Abel arrived in Lagos on a Sunday afternoon lugging a tired old briefcase he had inherited from his father. It was an old Echolac with a combination lock. He had packed two pairs of jeans and three T-shirts as well as three boxer shorts and vests. He had his toothbrush, a hairbrush, a half-used bar of soap, Vaseline, toothpaste and an old towel. There was a pair of ageing black shoes that Soni had sent him for his wedding, wrapped in a black cellophane bag. He had also packed three books: the collected poems of T.S. Eliot, Christopher Okigbo’s definitive collection of poems, Labyrinths, and the novel A Mercy by Toni Morrison.

Ada was at the park to pick him up. He saw her through the window before the bus came to a halt. She was as pretty as he remembered her, in a long, flowing white gown with floral designs on the chest.

She gave him a perfunctory hug as he stepped out of the bus and offered to take his briefcase.

‘No thanks.’

‘How was your trip?’ she asked, leading the way to a black BMW X5.

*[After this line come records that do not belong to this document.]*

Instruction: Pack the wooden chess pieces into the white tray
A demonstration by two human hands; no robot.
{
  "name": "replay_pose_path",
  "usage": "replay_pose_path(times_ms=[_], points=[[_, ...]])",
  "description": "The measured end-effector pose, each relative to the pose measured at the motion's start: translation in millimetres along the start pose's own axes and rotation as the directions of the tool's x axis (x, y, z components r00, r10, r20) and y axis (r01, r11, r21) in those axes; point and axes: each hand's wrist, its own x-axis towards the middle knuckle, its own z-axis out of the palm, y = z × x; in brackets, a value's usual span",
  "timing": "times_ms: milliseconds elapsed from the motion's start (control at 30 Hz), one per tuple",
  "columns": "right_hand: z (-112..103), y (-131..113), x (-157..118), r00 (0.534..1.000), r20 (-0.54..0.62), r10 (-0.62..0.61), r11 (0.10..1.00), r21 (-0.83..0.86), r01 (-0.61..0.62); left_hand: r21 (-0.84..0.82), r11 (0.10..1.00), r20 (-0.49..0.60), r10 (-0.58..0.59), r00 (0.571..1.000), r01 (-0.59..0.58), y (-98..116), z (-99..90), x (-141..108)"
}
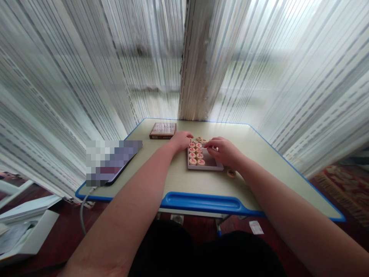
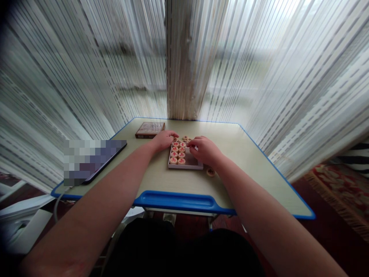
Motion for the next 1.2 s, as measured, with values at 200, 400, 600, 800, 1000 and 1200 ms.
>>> replay_pose_path(times_ms=[200,400,600,800,1000,1200], points=[[-1.2,0.3,0.5,0.993,-0.036,0.11,0.992,-0.059,-0.112,0.055,0.998,0.002,-0.009,1.0,0.009,-0.9,-1.4,-0.1],[-0.3,1.1,1.3,0.989,-0.003,0.147,0.984,-0.101,-0.147,0.032,0.999,-0.052,-0.017,0.998,0.019,-1.0,-3.1,-1.1],[1.0,10.0,0.5,0.959,0.017,0.284,0.929,-0.251,-0.271,0.038,0.999,0.058,-0.019,0.998,0.017,-0.3,-5.5,-5.0],[-1.6,8.9,0.8,0.961,0.095,0.261,0.937,-0.264,-0.228,0.061,0.998,-0.009,-0.016,1.0,0.016,-6.0,-2.5,-2.8],[-4.0,2.9,0.9,0.966,0.128,0.225,0.96,-0.2,-0.196,0.103,0.991,-0.061,-0.079,0.995,0.085,-7.7,-4.7,-0.5],[-3.4,1.3,0.6,0.97,0.163,0.179,0.973,-0.178,-0.15,0.055,0.994,-0.004,-0.097,0.995,0.097,-3.3,-5.7,-1.8]])
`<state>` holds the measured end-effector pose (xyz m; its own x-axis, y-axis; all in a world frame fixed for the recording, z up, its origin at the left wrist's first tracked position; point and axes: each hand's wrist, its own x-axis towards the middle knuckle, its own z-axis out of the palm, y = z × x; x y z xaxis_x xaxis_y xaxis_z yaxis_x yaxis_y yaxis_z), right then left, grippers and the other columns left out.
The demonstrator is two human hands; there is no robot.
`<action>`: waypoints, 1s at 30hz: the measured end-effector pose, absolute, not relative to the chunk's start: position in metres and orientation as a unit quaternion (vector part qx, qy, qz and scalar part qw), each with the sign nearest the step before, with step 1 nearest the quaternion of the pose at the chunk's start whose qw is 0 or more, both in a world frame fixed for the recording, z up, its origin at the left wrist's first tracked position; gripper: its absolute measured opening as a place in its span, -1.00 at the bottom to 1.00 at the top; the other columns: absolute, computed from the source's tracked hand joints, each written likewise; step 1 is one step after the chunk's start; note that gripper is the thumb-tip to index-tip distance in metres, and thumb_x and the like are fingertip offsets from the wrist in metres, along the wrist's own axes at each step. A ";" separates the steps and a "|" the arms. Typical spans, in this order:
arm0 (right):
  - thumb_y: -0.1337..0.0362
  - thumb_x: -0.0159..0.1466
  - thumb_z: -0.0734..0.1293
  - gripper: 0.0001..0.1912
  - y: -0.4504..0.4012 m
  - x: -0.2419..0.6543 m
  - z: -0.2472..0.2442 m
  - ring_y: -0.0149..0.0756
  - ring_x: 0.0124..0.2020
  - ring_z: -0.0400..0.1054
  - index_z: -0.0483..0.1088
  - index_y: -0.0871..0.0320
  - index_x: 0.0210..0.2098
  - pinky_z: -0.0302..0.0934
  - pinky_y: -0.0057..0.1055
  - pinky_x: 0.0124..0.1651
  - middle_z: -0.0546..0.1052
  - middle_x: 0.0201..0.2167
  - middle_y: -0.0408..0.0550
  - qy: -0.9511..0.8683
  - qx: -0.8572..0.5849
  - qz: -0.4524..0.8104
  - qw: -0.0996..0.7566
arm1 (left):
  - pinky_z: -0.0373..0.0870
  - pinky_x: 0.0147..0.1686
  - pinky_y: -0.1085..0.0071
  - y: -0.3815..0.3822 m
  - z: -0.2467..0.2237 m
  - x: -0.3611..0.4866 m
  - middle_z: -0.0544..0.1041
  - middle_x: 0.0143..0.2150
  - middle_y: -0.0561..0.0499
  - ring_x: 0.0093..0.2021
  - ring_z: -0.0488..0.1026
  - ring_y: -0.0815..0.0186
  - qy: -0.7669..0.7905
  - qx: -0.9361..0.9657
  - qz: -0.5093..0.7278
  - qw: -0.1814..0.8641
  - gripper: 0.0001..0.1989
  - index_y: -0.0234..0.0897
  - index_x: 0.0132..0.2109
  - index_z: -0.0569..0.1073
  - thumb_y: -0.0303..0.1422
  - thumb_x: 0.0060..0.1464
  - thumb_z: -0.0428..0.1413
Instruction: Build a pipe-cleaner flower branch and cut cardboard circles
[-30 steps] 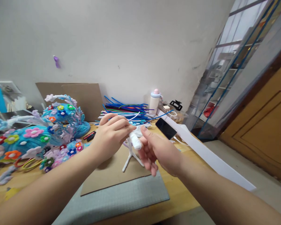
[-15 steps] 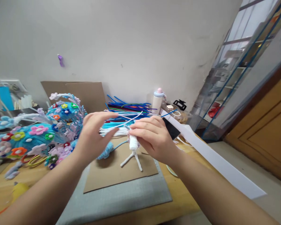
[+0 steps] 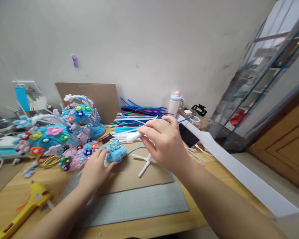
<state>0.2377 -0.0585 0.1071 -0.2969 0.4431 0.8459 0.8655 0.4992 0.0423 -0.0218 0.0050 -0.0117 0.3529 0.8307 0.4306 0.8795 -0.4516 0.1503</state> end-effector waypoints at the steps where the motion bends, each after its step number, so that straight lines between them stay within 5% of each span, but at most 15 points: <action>1: 0.36 0.24 0.32 -0.86 -0.059 0.236 0.107 -0.27 -0.15 0.42 0.42 0.09 -0.20 0.01 -0.14 0.09 0.55 -0.24 -0.10 -0.762 -0.432 -0.258 0.407 | 0.34 -0.05 0.18 0.004 -0.014 -0.020 0.43 -0.05 -0.17 -0.04 0.39 0.04 -0.528 -0.818 -0.214 0.071 -0.66 -0.30 -0.03 0.36 -0.28 0.06 0.15; 13: 0.37 0.29 0.26 -0.81 -0.062 0.228 0.108 -0.28 -0.13 0.41 0.43 0.07 -0.12 -0.04 -0.15 0.05 0.54 -0.19 -0.09 -0.771 -0.442 -0.244 0.387 | 0.31 -0.10 0.23 0.005 -0.034 -0.017 0.43 0.00 -0.26 -0.03 0.38 0.02 -0.523 -0.820 -0.211 0.101 -0.65 -0.39 0.00 0.37 -0.37 0.06 0.13; 22: 0.46 0.29 0.22 -0.71 -0.062 0.228 0.111 -0.27 -0.11 0.41 0.44 0.07 -0.07 -0.06 -0.14 0.01 0.54 -0.15 -0.07 -0.790 -0.439 -0.236 0.357 | 0.19 -0.04 0.11 -0.002 -0.010 -0.022 0.50 -0.04 -0.13 -0.01 0.38 -0.02 -0.529 -0.808 -0.253 0.056 -0.70 -0.22 -0.06 0.42 -0.33 0.01 0.16; 26: 0.47 0.28 0.22 -0.70 -0.060 0.226 0.112 -0.27 -0.11 0.41 0.44 0.07 -0.08 -0.07 -0.13 0.06 0.54 -0.16 -0.07 -0.795 -0.436 -0.235 0.351 | 0.23 -0.08 0.22 -0.007 0.019 -0.027 0.52 -0.09 -0.08 -0.04 0.41 0.05 -0.527 -0.721 -0.356 -0.275 -0.62 -0.18 -0.09 0.41 -0.19 -0.07 0.23; 30: 0.49 0.28 0.19 -0.68 -0.056 0.224 0.112 -0.28 -0.10 0.40 0.43 0.09 -0.06 -0.10 -0.10 0.14 0.52 -0.16 -0.04 -0.805 -0.422 -0.229 0.347 | 0.21 -0.20 0.31 -0.011 0.046 -0.031 0.53 -0.16 0.05 -0.11 0.41 0.19 -0.483 -0.487 -0.299 -0.663 -0.59 -0.09 -0.10 0.37 -0.04 -0.07 0.20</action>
<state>0.2237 -0.0564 0.1119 -0.4023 0.5206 0.7531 0.8392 0.5384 0.0761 -0.0312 -0.0110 0.0457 0.3545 0.8670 -0.3501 0.0745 0.3471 0.9349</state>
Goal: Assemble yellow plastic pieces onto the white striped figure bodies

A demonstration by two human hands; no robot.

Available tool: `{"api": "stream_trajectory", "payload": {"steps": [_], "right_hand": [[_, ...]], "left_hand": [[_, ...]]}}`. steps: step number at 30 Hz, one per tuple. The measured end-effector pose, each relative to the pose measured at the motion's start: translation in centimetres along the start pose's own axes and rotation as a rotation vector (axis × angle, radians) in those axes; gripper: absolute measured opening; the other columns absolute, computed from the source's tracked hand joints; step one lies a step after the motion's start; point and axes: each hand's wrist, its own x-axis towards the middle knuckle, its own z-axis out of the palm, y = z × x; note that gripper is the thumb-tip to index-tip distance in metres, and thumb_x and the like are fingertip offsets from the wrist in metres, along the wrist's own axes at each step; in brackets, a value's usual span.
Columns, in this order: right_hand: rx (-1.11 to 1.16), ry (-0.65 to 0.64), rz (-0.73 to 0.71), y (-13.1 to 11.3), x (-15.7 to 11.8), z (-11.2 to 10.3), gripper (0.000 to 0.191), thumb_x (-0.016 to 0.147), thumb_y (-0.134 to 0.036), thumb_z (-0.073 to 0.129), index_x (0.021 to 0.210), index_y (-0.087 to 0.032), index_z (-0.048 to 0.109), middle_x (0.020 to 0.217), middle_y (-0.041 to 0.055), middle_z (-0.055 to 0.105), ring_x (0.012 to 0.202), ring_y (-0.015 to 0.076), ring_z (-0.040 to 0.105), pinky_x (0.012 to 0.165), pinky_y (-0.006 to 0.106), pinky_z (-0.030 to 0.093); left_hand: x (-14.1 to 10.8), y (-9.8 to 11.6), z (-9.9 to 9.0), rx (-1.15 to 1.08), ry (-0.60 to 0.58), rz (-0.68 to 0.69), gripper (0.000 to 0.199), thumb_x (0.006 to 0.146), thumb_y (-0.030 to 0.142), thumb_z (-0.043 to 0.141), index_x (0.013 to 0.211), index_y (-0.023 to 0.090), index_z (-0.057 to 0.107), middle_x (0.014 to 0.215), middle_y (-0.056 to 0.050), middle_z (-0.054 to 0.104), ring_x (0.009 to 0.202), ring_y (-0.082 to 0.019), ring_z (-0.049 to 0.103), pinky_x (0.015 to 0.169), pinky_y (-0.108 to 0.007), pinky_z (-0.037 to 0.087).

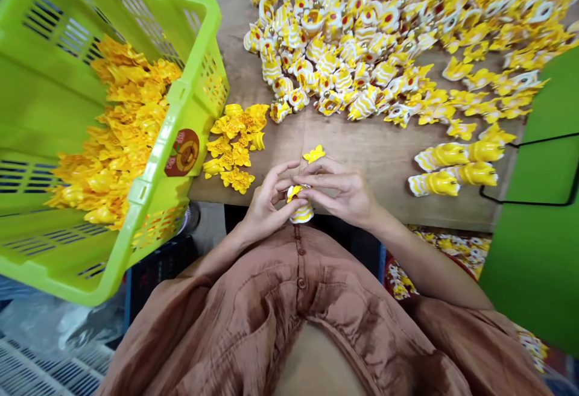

Abel dumped his briefcase in the back and settled into the passenger seat. Up close, he could see that a child and the passing of time had had no effect on her. Ada still looked beautiful. More beautiful, it seemed, than she had been when he last saw her at the wedding in her lovely cream, off-the-shoulder wedding gown that showed off her flawless skin and ample bosom.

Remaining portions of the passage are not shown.